The 4th and 5th columns (% Deaths and % Adj. Deaths) give the percent of deaths, and life-year-adjusted deaths for each option relative to the first (baseline) option. Note that both choosing to deliberate exposed random folks, and choosing to quarantine the old, each save about 18% of life-years lost. Combining those policies, via quarantine the old and deliberately expose the young, saves about 43%.
For all but the last two options in the table, the optimal age cutoff had 24% being “old”: healthy men 60+ and women 65+, and also unhealthy men 40+ and women 50+. For the last two options, the optimal age cutoff had 26% being “old, adding in only healthy women 60-64.
The next three columns give percent chances of dying relevant for the deliberately exposed. % Lives/E is about the average % chance of deaths avoided in others per deliberately exposed person, relative to the same quarantine policy but no one deliberately exposed. % Die not E and % Die if E are about the % chances that someone would die if they die not or did become deliberately exposed. The last column Lives/Risk gives the ratio of the decreased chances of death in others over the personal increased chance of death in the deliberately exposed.
In the last two options which exposing the young, one can offer the young a dramatic motivation for choosing to become deliberately exposed. In addition to any cash compensation, or perhaps medical priority for loved ones, each volunteers to choose deliberate exposure saves someone else a 6.5-7.2% chance of death while themselves suffering only an additional 0.20-0.21% chance. And they can brag about having passed strict health requirements to be eligible. Much like a soldier at war, they can credibly claim to be an elite who made personal sacrifices to cause much larger community gains. (E.g., US soldiers in Iraq in ’06 suffered 1/255 death rate.)

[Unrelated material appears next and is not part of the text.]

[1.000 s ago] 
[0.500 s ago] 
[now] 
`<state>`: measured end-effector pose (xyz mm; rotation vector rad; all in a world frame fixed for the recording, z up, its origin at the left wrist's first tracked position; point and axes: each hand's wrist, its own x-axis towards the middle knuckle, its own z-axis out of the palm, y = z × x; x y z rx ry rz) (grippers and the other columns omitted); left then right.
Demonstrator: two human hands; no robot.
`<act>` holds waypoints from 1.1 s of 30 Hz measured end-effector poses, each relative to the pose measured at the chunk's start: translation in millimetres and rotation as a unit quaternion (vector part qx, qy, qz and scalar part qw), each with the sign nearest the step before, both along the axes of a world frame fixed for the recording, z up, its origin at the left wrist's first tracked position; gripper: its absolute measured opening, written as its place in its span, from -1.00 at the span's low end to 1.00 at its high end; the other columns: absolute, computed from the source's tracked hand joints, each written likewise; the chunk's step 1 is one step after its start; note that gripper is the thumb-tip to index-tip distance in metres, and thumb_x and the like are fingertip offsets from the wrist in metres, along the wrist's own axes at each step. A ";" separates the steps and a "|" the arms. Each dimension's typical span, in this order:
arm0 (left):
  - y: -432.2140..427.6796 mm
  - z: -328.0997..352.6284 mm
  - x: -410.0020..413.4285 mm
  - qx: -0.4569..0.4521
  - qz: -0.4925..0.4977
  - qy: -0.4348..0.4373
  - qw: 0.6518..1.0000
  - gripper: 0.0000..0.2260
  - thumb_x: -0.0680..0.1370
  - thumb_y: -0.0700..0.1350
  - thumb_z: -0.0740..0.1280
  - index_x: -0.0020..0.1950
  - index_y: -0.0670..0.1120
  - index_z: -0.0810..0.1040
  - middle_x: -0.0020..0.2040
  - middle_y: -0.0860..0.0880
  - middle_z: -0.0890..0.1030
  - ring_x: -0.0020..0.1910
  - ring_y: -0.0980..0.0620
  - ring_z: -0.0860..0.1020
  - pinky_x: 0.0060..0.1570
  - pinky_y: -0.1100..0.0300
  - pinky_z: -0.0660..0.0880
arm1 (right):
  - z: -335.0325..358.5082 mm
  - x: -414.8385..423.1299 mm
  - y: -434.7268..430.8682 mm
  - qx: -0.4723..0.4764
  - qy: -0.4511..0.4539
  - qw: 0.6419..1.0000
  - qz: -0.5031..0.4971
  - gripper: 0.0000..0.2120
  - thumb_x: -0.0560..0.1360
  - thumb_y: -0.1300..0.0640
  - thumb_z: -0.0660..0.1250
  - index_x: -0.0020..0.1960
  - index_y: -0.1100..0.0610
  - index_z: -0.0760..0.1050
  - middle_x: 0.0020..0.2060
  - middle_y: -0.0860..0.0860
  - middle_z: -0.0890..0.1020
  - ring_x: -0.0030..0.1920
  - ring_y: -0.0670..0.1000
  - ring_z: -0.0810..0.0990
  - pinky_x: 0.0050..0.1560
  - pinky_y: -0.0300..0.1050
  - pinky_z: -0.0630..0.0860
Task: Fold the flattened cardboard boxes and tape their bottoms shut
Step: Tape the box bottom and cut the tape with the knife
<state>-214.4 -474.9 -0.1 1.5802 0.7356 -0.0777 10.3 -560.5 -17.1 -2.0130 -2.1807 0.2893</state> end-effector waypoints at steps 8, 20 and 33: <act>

Okay, I tried some variations to test robustness. I encourage you to try variations as well:
I tried increasing the quarantine leakage from 2% to 10%. Here quarantine old, expose none, gives 82% of baseline loss, while quarantine old and expose young has 77%. So a much leakier quarantine gives smaller, but still positive, gains to deliberate exposure.
I tried doubling the quarantine size, and found losses, relative to baseline, of 72.7% for quarantine old, expose none, 80.9% for expose & quarantine at random, and 40.7% for expose young quarantine old. So the gains of deliberate exposure increase with the size of the quarantine.
I replaced the log death function with a two-state function: The first 10K ICU cases per day get a low death rate of 0.4%, while any more get a high death rate of 3%. Results are quite similar. The optimal young/old cutoff turn out to be the same. Adjusted deaths for quarantine old is 82.4% of baseline, for exposing at random is 87.2%, and for expose young and quarantine old is 61.5%. In that last option, each young deliberately exposed saves 1.7% of another life, paying a personal added risk of .07% chance of death. So while the ratio is similar, both amounts are smaller.
I'm pretty aware that RobinHanson didn't include any economic aspects in the model (which, BTW, is even a PLUS in support of the "deliberate exposure" strategy) but, due to the huge economic impacts of lockdown measures, I guess no one can consider the 18 months period (the most frequent estimate for a vaccine) as anything "near-term". Even 12 months are not near enough for businesses and workers.
But if one could get all of them infected at the same time, it would be enough to have it 14 days before Spring Break, and still let them go...and even return to finish term at faculty!